> [Prompt]:
Out of the data below, copy every line with the string "mask".
=======
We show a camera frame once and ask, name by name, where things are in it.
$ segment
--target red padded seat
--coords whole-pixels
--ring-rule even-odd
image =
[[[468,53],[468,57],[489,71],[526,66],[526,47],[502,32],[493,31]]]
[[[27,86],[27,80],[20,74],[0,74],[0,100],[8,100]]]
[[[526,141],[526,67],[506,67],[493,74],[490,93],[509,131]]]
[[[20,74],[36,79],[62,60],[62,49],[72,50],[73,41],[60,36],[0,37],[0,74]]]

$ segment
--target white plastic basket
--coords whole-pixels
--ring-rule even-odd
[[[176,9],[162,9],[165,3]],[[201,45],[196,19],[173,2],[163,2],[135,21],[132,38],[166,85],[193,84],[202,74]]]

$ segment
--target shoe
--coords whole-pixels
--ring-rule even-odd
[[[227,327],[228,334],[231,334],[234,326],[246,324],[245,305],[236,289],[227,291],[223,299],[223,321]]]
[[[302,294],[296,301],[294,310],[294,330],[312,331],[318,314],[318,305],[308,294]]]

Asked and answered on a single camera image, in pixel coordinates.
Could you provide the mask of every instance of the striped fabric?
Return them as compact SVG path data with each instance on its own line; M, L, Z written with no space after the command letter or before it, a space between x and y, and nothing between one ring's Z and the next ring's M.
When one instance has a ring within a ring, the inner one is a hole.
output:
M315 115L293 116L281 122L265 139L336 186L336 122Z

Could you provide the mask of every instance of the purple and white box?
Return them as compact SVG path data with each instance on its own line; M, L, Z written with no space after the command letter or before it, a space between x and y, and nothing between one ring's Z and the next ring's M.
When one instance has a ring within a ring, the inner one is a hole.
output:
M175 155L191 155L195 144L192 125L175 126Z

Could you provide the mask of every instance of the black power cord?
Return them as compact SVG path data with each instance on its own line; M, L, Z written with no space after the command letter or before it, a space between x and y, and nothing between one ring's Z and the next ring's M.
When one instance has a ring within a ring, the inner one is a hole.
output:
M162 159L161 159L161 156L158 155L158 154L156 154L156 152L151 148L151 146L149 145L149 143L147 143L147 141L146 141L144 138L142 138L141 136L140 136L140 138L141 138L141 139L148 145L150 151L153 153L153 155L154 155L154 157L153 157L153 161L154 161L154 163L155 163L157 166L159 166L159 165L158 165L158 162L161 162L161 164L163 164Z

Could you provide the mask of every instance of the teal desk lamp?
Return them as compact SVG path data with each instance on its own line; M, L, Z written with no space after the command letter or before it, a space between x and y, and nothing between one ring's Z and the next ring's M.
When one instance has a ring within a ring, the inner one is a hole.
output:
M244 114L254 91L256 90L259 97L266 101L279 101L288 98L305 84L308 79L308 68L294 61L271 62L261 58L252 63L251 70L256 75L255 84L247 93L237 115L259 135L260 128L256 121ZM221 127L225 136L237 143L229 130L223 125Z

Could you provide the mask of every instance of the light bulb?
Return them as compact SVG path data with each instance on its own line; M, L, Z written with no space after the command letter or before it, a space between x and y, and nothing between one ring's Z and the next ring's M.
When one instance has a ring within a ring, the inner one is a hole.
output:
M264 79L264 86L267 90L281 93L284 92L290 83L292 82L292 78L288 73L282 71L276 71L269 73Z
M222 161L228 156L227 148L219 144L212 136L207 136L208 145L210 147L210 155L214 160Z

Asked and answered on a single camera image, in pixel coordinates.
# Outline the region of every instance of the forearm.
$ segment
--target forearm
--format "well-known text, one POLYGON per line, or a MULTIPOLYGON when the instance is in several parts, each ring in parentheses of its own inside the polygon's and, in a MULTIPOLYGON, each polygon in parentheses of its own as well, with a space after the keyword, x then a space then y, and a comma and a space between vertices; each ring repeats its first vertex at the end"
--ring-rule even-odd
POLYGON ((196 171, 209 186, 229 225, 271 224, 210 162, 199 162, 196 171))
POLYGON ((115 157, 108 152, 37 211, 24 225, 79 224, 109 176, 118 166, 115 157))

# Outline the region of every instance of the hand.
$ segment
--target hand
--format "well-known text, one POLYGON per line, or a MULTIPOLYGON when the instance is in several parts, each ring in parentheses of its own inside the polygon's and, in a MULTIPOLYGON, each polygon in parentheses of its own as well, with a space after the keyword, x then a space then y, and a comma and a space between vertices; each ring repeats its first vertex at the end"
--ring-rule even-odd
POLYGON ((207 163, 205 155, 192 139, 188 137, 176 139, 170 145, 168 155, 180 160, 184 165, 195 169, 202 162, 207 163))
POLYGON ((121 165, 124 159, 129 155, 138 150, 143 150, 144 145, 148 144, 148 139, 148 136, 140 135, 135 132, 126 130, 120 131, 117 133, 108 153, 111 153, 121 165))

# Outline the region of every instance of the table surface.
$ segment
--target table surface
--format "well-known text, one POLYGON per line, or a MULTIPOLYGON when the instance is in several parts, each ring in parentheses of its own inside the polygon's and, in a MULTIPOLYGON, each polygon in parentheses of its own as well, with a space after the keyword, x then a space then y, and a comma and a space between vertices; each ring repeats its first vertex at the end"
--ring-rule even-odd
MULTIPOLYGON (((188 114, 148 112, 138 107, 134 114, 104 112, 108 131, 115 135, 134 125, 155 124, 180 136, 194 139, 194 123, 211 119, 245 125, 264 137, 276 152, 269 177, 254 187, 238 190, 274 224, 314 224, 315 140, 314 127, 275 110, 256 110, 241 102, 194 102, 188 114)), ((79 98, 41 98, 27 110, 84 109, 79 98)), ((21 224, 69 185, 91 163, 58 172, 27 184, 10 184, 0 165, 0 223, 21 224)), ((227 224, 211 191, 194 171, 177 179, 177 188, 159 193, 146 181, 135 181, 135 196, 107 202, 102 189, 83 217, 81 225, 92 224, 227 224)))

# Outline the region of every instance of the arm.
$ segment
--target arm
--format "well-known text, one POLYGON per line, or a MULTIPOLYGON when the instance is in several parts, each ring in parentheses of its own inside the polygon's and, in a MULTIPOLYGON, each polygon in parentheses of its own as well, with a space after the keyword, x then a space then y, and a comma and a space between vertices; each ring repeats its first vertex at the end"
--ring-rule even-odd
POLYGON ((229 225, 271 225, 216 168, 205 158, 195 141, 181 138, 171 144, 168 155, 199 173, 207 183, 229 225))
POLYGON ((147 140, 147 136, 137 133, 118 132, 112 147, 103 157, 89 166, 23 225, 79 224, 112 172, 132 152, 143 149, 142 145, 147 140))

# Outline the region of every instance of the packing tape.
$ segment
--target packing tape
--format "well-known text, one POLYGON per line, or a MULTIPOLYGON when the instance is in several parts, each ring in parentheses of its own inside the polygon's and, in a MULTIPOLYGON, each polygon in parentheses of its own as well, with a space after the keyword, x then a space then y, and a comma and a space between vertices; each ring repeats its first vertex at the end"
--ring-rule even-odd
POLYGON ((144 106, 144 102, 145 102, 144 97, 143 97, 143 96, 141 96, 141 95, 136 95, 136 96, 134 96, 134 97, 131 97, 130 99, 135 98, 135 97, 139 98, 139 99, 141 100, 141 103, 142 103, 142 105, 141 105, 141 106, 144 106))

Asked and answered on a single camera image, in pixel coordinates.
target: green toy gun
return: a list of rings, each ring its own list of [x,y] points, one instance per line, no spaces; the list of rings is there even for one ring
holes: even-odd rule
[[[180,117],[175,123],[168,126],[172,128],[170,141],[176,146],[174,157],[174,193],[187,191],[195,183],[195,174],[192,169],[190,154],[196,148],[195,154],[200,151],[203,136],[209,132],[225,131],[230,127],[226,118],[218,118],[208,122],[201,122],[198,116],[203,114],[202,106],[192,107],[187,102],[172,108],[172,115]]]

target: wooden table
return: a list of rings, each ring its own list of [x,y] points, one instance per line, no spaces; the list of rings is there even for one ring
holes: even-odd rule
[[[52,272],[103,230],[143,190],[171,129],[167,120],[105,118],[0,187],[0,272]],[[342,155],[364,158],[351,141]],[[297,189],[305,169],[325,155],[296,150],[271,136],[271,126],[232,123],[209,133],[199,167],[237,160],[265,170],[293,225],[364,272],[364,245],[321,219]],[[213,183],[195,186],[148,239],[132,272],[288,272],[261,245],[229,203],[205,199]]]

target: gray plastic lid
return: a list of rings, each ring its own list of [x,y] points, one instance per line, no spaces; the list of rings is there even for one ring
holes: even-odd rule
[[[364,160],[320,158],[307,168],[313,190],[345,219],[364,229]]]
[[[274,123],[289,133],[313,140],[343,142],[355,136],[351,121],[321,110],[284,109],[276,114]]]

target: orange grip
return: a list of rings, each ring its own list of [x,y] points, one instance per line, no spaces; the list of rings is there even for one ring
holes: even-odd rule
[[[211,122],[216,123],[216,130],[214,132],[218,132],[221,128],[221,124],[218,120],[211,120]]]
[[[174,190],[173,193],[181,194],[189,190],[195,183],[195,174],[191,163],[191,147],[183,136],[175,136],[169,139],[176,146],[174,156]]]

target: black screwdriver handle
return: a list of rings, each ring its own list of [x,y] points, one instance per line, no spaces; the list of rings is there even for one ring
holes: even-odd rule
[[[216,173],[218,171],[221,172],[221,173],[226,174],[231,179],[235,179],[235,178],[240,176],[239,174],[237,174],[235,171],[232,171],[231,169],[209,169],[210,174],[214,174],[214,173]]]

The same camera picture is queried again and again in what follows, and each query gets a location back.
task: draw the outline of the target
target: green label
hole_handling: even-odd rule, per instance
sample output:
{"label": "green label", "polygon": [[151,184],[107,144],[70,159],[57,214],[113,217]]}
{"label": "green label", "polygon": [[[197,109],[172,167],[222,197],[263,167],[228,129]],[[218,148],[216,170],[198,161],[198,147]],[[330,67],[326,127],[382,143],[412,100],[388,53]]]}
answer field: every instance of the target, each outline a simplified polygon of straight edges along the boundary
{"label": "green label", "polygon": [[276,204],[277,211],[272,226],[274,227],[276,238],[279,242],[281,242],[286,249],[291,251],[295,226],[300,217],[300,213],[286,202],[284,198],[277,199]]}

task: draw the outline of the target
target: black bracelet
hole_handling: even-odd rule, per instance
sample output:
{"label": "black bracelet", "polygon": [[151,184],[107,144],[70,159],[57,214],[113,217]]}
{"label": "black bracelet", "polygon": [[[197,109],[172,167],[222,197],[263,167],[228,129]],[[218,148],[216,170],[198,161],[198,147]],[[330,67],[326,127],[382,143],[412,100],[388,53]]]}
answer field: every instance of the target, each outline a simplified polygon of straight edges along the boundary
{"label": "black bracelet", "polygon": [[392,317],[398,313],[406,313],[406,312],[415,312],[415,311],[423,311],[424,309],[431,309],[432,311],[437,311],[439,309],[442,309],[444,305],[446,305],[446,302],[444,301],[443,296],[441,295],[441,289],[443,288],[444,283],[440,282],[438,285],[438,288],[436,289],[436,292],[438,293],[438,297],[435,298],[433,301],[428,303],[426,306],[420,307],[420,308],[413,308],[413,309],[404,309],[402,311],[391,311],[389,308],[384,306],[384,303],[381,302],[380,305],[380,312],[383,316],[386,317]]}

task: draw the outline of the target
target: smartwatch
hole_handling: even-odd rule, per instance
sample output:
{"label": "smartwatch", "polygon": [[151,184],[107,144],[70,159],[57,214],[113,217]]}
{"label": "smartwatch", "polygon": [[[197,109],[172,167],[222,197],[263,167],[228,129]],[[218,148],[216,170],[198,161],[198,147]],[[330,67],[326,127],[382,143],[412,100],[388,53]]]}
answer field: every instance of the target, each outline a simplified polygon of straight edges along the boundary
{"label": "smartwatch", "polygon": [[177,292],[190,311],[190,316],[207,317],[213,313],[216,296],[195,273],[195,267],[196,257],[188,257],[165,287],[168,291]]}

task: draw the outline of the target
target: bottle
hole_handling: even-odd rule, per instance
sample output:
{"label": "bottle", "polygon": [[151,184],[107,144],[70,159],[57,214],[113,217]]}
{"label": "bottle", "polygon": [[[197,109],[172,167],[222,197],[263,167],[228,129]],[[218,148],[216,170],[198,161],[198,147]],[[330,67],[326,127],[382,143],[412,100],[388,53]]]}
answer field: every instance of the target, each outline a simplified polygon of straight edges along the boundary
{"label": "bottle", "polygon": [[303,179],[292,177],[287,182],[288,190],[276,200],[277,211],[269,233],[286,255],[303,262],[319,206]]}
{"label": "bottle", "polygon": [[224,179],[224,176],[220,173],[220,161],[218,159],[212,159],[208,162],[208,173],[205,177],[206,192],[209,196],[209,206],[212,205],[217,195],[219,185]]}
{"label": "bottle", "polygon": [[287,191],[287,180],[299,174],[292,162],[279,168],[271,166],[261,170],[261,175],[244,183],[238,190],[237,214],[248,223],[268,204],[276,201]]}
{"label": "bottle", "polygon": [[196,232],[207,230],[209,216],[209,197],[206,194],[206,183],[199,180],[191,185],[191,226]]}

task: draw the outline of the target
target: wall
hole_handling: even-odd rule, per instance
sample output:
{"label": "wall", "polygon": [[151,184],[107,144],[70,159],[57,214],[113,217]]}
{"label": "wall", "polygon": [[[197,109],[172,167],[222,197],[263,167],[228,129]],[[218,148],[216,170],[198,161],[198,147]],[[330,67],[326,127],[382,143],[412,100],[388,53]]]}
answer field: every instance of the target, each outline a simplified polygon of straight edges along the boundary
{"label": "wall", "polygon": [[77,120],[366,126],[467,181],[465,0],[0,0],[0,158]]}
=======
> [Exercise answer]:
Could you provide the mask of every instance of the striped fabric?
Could you provide the mask of every instance of the purple and white box?
Could you provide the mask of every instance of the black power cord?
Could you provide the mask of every instance of the teal desk lamp?
Could you provide the mask of every instance of the light bulb?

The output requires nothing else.